LES VISITEURS (1993)

Visiteurs

En plongeant Christian Clavier et Jean Réno dans une comédie fantastico-médiévale, Jean-Marie Poiré trouve la formule magique d'un succès inespéré

LES VISITEURS

FRANCE – 1993

Réalisé par Jean-Marie Poiré

Avec Christian Clavier, Jean Reno, Valérie Lemercier, Marie-Anne Chazel, Christian Bujeau, Isabelle Nanty

THEMA VOYAGES DANS LE TEMPS I SORCELLERIE ET MAGIE I SAGA LES VISITEURS

Auteur du mythique Le Père Noël est une Ordure, Jean-Marie Poiré essuya un terrible échec en 1989, au moment de la sortie de Mes Meilleurs Copains, une variante des Copains d’Abord de Lawrence Kasdan qui demeure pourtant à ce jour l’un de ses films les plus réussis, les plus drôles et les plus touchants. « A l’époque, j’étais devenu tellement impopulaire que les gens de la profession avaient tendance à changer de trottoir lorsqu’ils me croisaient », nous confie-t-il avec amertume. (1) Se souvenant des couples antithétiques de Francis Veber, façon L’Emmerdeur ou La Chèvre, Poiré créa alors le duo Christian Clavier/Jean Réno à l’occasion d’Opération Corned Beef, une comédie policière balourde qui connut pourtant un certain succès et redora son blason. 

D’où l’initiative des Visiteurs, neuvième long-métrage de Poiré qui unit à nouveau Réno et Clavier et s’avère franchement plus réjouissant que le film précédent, dans la mesure où le comique de situation y est plus riche et où l’humour flirte ici avec un Fantastique pleinement assumé. En cette belle année 1122, le preux et vaillant chevalier Godefroy Le Hardi (Réno), victime de l’envoûtement d’une sorcière, tue d’un tir d’arbalète le père de sa gente fiancée, Frénégonde de Pouille (Valérie Lemercier), en le prenant pour un ours. Pour réparer cette méprise, Godefroy et Jacquouille La Fripouille (Clavier), son fidèle écuyer, avalent une potion concoctée par le mage Eusaebius et censée les renvoyer dans le passé quelques secondes avant le drame. Mais, comble de malchance, une erreur de dosage dans le breuvage propulse les deux infortunés compagnons en 1992, où ils se retrouvent nez à nez avec leurs descendants. Le château de Montmirail, jadis propriété de Godefroy, est aujourd’hui un hôtel-relais dont le propriétaire, un certain Jacquart, ressemble étonnament à Jacquouille, tandis que la descendante de Godefroy, Béatrice, est mariée à un dentiste et vit dans une résidence en lisière de la ville… 

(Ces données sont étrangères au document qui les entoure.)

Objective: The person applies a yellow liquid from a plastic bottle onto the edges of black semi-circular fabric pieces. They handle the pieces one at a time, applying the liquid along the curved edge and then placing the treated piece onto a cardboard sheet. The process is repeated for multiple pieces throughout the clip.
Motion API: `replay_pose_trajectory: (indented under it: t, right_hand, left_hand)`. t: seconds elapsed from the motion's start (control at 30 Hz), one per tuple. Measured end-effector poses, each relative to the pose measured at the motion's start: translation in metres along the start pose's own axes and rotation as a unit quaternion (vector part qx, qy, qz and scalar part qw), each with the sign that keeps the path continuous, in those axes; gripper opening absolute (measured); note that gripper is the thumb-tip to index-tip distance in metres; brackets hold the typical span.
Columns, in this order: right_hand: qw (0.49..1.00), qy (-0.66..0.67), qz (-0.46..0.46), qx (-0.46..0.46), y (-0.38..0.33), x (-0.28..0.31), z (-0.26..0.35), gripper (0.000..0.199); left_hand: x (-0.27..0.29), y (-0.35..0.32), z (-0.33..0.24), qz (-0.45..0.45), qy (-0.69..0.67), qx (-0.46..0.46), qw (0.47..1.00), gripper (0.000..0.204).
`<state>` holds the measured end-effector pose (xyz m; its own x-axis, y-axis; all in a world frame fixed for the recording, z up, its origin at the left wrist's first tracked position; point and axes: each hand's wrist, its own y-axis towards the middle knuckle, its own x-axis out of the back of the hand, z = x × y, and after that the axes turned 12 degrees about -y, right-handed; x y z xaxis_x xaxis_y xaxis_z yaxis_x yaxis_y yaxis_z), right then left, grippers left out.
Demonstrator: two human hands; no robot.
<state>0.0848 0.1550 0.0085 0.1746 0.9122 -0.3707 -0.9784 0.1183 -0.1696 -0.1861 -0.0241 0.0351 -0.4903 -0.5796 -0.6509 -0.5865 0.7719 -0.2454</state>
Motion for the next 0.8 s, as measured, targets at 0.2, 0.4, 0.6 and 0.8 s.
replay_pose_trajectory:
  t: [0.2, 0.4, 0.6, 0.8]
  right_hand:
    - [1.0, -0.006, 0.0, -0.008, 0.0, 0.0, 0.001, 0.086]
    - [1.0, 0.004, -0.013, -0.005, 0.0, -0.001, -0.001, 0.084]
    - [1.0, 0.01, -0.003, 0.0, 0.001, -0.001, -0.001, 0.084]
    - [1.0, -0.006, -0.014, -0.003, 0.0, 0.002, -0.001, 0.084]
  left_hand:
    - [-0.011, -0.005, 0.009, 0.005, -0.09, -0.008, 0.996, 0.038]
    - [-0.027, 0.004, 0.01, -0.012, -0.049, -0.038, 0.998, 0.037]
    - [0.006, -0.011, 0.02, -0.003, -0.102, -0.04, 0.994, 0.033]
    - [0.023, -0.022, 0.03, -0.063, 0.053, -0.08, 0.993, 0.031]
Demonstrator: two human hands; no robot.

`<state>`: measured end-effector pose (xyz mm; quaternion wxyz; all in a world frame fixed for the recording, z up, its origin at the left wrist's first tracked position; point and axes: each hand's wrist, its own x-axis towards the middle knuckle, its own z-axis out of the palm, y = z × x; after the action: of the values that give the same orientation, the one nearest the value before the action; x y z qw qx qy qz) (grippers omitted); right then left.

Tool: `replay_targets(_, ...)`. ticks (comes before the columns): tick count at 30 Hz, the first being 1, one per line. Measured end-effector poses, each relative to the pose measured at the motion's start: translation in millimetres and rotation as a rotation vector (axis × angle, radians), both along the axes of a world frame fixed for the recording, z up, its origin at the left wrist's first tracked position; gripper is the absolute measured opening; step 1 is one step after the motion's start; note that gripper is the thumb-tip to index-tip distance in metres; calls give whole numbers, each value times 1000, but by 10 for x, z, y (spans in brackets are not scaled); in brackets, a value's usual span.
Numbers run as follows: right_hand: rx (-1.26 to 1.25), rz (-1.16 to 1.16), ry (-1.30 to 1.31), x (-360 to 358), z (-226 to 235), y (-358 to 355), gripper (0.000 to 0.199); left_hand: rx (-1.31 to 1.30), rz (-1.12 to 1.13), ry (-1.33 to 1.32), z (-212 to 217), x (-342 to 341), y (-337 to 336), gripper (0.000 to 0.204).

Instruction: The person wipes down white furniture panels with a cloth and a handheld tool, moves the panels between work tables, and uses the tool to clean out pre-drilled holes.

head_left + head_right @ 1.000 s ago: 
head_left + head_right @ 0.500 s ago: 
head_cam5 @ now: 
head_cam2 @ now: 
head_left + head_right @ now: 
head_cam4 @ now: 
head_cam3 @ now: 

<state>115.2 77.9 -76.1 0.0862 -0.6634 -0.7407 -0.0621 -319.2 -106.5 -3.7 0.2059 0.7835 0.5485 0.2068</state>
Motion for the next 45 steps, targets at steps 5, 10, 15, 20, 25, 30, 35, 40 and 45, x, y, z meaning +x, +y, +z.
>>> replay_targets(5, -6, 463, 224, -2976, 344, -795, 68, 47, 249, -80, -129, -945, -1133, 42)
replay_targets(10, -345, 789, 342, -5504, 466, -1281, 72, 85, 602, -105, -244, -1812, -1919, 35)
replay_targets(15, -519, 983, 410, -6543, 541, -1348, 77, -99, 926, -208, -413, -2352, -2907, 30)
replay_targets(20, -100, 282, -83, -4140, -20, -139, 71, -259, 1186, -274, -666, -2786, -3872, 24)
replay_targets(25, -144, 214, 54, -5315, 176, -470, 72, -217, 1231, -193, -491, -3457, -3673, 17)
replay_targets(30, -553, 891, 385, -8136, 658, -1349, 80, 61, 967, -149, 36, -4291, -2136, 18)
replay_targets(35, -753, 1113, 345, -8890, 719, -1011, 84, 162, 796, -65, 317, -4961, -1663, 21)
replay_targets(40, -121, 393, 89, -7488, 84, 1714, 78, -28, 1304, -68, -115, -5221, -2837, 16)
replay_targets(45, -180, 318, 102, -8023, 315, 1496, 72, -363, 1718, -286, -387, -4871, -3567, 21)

Attention aux crises d'épilepsie !

Les Visiteurs sacrifie aux joies du vaudeville, accumule les numéros d’acteurs (avec une mention spéciale pour Christian Bujeau et Isabelle Nanty) et joue à fond la carte de l’anachronisme, multipliant les décalages humoristiques et les dialogues ciselés. L’année de fabrication des Visiteurs marquant en outre la démocratisation des effets spéciaux numériques, Poiré peut se permettre des séquences truquées bien plus ambitieuses que ce à quoi le cinéma français nous avait habitué. « Évidemment, nous n’avions pas les moyens de James Cameron », nous avouait-il à l’époque, « et de toutes façons je ne voulais pas faire un film d’effets spéciaux. Nous avons donc écrit l’histoire sans jamais nous préoccuper des problèmes techniques » (2). La mise en scène de Poiré est certes discutable. Ses champs et contre-champs tournés au grand-angle et montés de manière frénétique sans le moindre respect du raccord le plus élémentaire ne sont pas loin de provoquer des crises d’épilepsie ! Quant à sa manière d’embarquer sa caméra sur les flèches en plein vol, elle s’inspire directement du Robin des Bois de Kevin Reynolds, lui-même sous influence manifeste de Sam Raimi. A l’avenant, le compositeur Eric Levi plagie sans vergogne le thème principal composé par Michael Kamen pour Robin des Bois. Succès colossal, Les Visiteurs se mua en véritable phénomène de société, et Jean-Marie Poiré s’efforça en vain d’en retrouver plus tard la recette. Mais visiblement, cette formule magique était à usage unique.
 
(1) Propos recueillis par votre serviteur en septembre 2002.
(2) Propos recueillis par votre serviteur en janvier 1993.